**PROBLEM STATEMENT**.
Look through the data below. Collect every line where the word "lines" occurs.

**STUDY MATERIAL**.

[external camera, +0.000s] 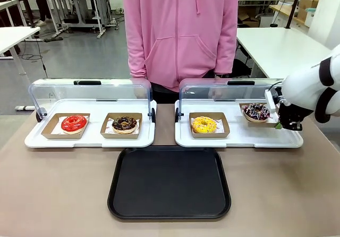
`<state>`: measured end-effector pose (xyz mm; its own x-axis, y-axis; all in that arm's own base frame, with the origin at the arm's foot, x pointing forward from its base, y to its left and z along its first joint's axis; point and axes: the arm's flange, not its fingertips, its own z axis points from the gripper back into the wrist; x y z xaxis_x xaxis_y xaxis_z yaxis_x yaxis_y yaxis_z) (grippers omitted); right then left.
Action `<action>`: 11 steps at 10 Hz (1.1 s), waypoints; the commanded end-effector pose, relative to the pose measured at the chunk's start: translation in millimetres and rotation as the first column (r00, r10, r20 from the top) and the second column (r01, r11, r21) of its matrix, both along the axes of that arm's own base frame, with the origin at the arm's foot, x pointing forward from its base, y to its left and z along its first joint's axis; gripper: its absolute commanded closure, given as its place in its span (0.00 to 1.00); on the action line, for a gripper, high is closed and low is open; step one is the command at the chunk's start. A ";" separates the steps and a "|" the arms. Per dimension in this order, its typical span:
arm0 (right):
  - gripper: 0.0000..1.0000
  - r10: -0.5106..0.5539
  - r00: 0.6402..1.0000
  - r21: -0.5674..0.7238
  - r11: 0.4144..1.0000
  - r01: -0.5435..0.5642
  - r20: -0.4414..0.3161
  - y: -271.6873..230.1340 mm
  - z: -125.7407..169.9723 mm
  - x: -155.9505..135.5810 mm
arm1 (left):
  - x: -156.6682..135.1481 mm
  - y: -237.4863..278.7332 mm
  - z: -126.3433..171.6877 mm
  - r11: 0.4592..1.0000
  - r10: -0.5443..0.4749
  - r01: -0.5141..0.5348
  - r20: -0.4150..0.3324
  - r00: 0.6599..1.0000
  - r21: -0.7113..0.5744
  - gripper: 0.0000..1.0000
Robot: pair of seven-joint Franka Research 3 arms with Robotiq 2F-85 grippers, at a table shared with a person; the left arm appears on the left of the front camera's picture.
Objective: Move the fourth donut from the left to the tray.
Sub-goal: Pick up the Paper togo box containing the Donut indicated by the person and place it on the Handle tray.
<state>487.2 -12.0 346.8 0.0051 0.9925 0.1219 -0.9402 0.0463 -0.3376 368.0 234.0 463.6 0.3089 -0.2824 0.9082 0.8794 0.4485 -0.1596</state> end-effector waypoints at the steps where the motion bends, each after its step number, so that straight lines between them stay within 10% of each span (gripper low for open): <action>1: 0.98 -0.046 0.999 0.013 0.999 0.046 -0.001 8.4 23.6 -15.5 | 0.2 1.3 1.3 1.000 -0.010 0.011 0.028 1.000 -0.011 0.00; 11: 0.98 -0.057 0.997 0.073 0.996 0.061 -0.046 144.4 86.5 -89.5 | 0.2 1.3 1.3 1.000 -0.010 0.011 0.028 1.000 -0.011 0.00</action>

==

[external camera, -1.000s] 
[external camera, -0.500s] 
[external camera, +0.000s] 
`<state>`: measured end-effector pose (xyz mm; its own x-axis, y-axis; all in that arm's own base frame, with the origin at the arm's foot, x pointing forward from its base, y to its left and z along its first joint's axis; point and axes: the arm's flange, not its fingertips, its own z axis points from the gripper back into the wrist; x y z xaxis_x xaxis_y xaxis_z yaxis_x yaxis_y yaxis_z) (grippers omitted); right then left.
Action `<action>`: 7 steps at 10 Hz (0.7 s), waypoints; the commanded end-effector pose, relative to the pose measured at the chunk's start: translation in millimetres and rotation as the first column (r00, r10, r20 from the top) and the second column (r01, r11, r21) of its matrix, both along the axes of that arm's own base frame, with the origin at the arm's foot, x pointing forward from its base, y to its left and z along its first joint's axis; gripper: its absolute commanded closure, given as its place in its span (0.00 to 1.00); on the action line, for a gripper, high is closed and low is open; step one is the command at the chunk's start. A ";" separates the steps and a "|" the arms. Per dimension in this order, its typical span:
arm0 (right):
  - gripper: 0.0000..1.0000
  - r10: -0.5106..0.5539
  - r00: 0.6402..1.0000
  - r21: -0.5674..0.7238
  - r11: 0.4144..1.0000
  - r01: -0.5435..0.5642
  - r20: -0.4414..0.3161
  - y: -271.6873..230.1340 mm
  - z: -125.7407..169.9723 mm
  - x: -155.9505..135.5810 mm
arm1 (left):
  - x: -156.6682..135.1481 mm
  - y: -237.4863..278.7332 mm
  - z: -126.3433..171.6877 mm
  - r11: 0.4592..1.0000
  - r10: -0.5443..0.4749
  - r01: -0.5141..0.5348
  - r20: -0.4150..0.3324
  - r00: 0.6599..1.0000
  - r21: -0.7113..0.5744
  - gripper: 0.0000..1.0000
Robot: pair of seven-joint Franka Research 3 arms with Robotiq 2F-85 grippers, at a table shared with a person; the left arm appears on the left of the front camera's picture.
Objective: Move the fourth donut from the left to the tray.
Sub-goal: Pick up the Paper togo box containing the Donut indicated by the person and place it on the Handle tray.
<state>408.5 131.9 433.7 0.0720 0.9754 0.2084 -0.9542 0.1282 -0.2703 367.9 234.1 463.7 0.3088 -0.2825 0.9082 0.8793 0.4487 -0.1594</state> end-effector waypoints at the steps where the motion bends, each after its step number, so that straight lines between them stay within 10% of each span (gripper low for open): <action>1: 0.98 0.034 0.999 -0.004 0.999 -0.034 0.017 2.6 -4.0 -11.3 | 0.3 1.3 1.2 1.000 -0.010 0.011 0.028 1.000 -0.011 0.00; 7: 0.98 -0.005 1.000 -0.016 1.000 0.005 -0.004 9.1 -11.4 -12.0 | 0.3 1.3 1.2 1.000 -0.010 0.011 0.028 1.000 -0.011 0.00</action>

**WORKED SOLUTION**.
<state>487.2 -12.0 346.8 0.0051 0.9925 0.1219 -0.9402 0.0463 -0.3376 368.0 234.0 463.6 0.3089 -0.2824 0.9082 0.8794 0.4485 -0.1596</state> end-effector waypoints at the steps where the motion bends, each after its step number, so that straight lines between them stay within 10% of each span (gripper low for open): <action>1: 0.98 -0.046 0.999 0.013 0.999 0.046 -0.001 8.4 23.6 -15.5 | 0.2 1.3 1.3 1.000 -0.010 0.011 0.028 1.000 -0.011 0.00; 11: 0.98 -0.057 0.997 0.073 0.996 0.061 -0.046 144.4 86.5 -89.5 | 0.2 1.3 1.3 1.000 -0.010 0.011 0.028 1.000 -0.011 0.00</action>
<state>408.5 131.9 433.7 0.0720 0.9754 0.2084 -0.9542 0.1282 -0.2703 367.9 234.1 463.7 0.3088 -0.2825 0.9082 0.8793 0.4487 -0.1594</state> end-effector waypoints at the steps where the motion bends, each after its step number, so that straight lines between them stay within 10% of each span (gripper low for open): <action>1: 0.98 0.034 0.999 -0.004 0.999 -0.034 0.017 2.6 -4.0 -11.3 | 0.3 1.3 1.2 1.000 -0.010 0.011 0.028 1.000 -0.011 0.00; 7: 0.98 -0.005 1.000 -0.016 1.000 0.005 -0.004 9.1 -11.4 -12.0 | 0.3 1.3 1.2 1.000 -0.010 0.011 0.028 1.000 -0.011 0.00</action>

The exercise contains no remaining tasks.